:: TASK BRIEF ::
Your task is to restate word for word the line containing "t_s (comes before" and each line that follows it in the listing, and only those.

:: SUPPLIED DATA ::
==*==

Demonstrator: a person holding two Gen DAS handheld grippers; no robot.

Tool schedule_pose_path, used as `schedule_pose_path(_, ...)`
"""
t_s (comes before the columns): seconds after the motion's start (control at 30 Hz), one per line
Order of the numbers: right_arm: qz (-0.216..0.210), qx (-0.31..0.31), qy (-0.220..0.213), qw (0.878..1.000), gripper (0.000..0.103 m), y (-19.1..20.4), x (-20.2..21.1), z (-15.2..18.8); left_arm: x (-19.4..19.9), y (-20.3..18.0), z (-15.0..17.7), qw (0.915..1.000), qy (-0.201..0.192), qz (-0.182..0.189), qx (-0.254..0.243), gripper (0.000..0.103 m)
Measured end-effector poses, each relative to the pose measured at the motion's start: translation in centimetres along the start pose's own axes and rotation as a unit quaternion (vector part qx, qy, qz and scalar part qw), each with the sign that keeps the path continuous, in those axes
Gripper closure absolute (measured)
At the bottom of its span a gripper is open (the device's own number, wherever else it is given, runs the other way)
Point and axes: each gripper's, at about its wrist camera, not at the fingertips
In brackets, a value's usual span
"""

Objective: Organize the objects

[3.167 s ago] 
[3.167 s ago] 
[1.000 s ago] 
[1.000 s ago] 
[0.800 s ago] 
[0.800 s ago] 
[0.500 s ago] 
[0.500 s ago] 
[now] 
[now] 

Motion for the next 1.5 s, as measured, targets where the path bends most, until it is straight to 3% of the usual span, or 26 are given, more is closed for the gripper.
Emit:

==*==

:: WRITTEN RESPONSE ::
t_s (comes before the columns): seconds after the motion's start (control at 30 Hz), one per line
Order of the numbers: right_arm: qz (-0.216..0.210), qx (-0.31..0.31), qy (-0.220..0.213), qw (0.878..1.000), gripper (0.000..0.103 m), y (-19.1..20.4), x (-20.2..21.1), z (-15.2..18.8); left_arm: x (-19.4..19.9), y (-20.3..18.0), z (-15.0..17.7), qw (0.915..1.000), qy (-0.201..0.192), qz (-0.182..0.189), qx (-0.254..0.243), gripper (0.000..0.103 m)
Measured end-effector poses, each relative to the pose measured at the motion's start: translation in centimetres along the start pose's own axes and rotation as a unit quaternion (vector part qx, qy, qz and scalar part qw), each with the sign that keeps the path continuous, in those axes
Gripper closure absolute (measured)
At the bottom of its span a gripper is open (the device's own number, wherever else it is given, runs the other way)
Point and axes: each gripper's, at about its wrist camera, not at the fingertips
In brackets, a value's usual span
"""

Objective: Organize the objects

[3.167 s ago] 
[3.167 s ago] 
[1.000 s ago] 
[1.000 s ago] 
[0.800 s ago] 
[0.800 s ago] 
[0.500 s ago] 
[0.500 s ago] 
[now] 
[now] 

Motion for the next 1.5 s, as measured, targets where the path bends most, until it is straight to 3% of the usual span, or 26 are given, more is closed for the gripper.
Emit:

With this, the answer is done.